Let me specifically comment on the problem of data fraud: I learned long ago, when I was in academia and serving as an editor on the Journal of Clinical Investigation, that submission of false data could be a problem.
Later, as director of NCI, I saw some people mislead us in grant applications.
So it should not be surprising to me now at FDA that if people will lie to get their paper published or get their grant funded, then people will also lie to get a billion dollar medical product approved.
We simply cannot tolerate deception of any kind.
Now, I do not wish to imply this problem is rampant, or even that it is increasing in frequency (in fact we have no evidence of that).
But we do see data fraud at FDA, and more than I would have expected prior to coming to the agency.
And I would argue that these instances are rare, they are significant because even a few examples can damage public confidence in the approval process.
Today’s modern FDA – the nimble, effective, fast FDA that everyone desires – requires that those who submit application and data be truthful. When someone lies or falsifies information, that paradigm breaks down.
If someone comes to the FDA with data that is inaccurate, or if they submit an application that contains a false claim, it undermines the search for a treatment or cure, violates the public trust, raises costs, exposes people to needless therapies, gives science a bad name, and most importantly, it’s bad for patients.
At the FDA, we don’t have the resources to check every aspect of every bit of research. We have to trust sponsors at some level.
But we will be vigilant concerning the accuracy of the research we review.
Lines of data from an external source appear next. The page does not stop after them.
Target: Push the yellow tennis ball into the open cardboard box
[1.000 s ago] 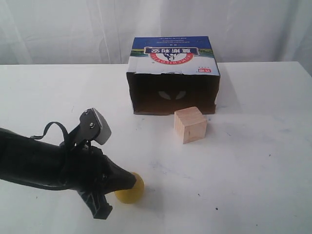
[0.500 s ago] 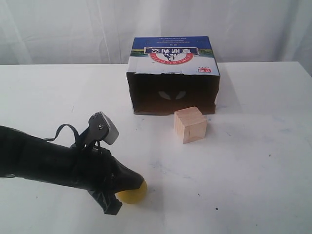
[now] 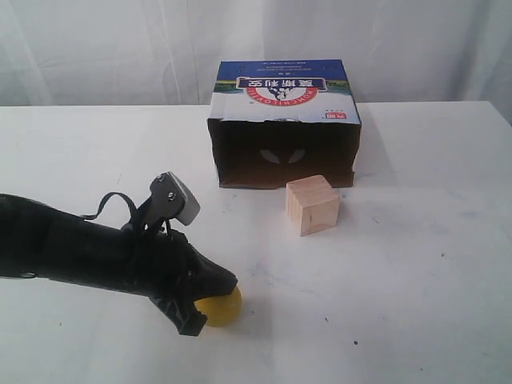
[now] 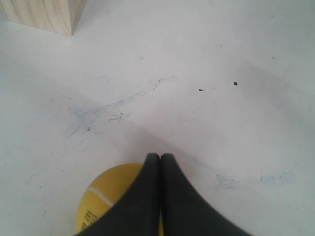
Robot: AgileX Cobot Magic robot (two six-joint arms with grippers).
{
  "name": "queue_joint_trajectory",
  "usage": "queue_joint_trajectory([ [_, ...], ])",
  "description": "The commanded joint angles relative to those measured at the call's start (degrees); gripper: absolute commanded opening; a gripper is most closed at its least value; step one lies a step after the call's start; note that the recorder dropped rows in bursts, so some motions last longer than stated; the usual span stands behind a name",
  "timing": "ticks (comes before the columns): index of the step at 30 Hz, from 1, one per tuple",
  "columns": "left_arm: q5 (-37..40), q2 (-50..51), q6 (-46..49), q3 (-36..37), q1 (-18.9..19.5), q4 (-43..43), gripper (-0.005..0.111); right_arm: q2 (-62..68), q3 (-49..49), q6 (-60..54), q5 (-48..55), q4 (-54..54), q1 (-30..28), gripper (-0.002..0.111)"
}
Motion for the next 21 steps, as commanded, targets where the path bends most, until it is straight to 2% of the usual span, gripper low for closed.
queue_joint_trajectory([
  [1,-1.3,0.5,8.1,-0.3,0.2,-1.2,0.000,-0.4,0.3,-0.3,-0.6,0.1,-0.2,0.000],
  [10,-0.6,-0.4,8.3,-7.0,0.2,-1.2,0.000,-0.4,0.3,-0.3,-0.6,0.2,-0.2,0.000],
  [13,-0.7,-2.1,6.4,-6.6,0.2,-1.2,0.000,-0.4,0.3,-0.3,-0.6,0.2,-0.2,0.000],
  [17,-5.0,-2.7,6.9,-4.8,0.5,-1.2,0.000,-0.4,0.3,-0.3,-0.6,0.2,-0.2,0.000],
  [21,-6.3,-0.5,9.3,-5.4,2.4,-1.2,0.000,-0.4,0.3,-0.3,-0.6,0.2,-0.2,0.000],
])
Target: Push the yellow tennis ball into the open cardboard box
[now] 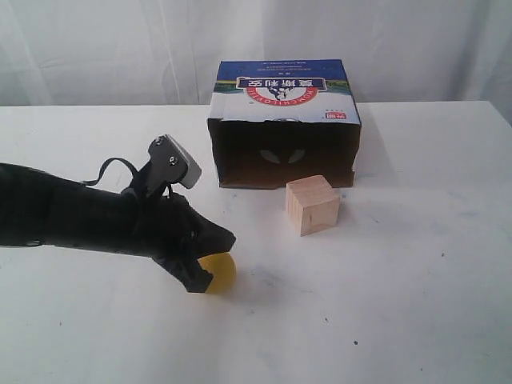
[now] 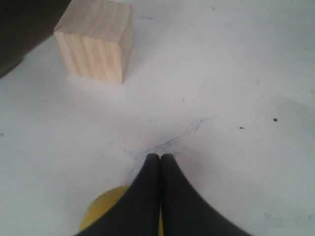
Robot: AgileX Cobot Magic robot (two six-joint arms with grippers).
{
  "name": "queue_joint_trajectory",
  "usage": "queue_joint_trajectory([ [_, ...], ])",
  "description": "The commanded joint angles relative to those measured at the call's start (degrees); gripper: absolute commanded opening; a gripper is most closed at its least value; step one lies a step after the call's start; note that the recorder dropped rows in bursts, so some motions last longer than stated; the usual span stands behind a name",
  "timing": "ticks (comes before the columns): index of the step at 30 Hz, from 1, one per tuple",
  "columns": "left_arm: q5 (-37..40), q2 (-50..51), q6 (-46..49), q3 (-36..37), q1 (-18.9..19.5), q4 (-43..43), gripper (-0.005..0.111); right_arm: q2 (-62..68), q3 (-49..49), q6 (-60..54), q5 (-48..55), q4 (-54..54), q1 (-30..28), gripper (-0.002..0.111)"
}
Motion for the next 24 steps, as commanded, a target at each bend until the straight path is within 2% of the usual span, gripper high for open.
queue_joint_trajectory([
  [1,-1.0,2.5,9.3,-0.7,2.6,-1.2,0.000,-0.4,0.3,-0.3,-0.7,0.1,-0.2,0.000],
  [5,0.2,7.5,9.3,-4.0,5.7,-1.2,0.000,-0.4,0.3,-0.1,-1.1,0.3,-0.2,0.000],
  [8,5.0,11.0,9.3,-6.2,7.2,-1.2,0.000,-0.4,0.3,0.6,-1.1,0.3,-0.2,0.000],
  [13,8.8,13.6,9.3,-8.8,7.4,-1.2,0.000,-0.4,0.3,0.6,-1.1,0.3,-0.2,0.000],
  [22,8.7,16.3,9.2,-18.8,7.6,-1.2,0.000,-0.4,0.3,0.6,-1.1,0.5,-0.2,0.000],
  [24,8.4,15.8,6.3,-19.6,8.2,-1.2,0.000,-0.4,0.3,0.6,-1.1,0.5,-0.2,0.000],
])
And when we do identify data fraud, we will use the full range of our authorities to address this; including civil and criminal penalties.
I would argue that good data is the product of a good research culture, and building this culture is the work of the scientific community.
And this is one place where Research!America can clearly be of help, by continuing your work to promote a scientific culture that values data integrity to protect patients.
I know this is an area about which you care deeply.
Thanks for the invitation to speak today and I look forward to working with you in this area.